WHAT IS BEING ASKED ▸
Where does the word "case" occur in the material? Copy each line that has it.
◆ ◆ ◆ ◆ ◆
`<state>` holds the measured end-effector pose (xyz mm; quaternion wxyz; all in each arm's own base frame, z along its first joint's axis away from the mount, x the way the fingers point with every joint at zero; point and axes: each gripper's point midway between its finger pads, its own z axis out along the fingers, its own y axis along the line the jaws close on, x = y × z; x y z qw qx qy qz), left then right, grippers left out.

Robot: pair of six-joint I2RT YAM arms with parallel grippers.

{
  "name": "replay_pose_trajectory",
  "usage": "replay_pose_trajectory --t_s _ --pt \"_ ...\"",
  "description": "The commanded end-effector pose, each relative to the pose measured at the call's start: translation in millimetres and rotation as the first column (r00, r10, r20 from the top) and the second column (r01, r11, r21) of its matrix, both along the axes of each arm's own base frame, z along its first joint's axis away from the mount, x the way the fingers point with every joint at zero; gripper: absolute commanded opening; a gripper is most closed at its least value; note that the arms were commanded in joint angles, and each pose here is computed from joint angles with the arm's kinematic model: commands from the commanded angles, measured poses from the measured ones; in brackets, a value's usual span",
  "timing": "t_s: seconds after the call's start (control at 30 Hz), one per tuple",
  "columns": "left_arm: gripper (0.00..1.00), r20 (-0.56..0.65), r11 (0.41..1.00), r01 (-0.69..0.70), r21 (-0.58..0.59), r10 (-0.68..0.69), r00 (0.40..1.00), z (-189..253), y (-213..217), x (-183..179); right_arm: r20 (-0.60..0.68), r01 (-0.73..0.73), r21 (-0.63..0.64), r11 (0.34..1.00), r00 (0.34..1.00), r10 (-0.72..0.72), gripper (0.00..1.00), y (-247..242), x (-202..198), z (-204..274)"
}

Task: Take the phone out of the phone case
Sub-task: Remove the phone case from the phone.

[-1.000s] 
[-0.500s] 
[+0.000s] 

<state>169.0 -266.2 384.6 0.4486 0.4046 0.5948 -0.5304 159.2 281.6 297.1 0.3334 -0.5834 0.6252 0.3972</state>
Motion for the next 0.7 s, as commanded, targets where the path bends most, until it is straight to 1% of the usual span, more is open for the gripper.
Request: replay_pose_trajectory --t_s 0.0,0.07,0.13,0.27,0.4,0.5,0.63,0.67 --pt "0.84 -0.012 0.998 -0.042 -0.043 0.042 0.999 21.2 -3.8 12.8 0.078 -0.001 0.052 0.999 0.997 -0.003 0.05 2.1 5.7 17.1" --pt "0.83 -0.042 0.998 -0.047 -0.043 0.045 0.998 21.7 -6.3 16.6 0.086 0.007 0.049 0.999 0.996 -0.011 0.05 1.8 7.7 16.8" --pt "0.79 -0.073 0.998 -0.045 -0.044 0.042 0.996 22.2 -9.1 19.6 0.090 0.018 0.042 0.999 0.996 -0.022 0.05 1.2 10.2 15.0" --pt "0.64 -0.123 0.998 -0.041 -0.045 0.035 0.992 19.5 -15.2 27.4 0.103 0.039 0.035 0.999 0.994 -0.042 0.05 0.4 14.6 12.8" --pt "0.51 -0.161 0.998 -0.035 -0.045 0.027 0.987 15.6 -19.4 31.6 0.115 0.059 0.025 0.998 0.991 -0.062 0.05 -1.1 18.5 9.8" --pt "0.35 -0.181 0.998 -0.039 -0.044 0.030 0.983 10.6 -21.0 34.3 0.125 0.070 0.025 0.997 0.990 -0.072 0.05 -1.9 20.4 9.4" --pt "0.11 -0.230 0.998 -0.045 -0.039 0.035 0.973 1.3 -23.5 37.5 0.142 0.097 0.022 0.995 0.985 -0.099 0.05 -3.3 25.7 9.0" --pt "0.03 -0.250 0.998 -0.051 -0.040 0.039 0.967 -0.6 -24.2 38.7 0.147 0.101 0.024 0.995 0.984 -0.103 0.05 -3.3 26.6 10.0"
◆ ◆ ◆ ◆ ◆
OUTPUT FOR THIS EXERCISE ▸
Task: Take the phone out of the phone case
Sub-task: Remove the phone case from the phone.

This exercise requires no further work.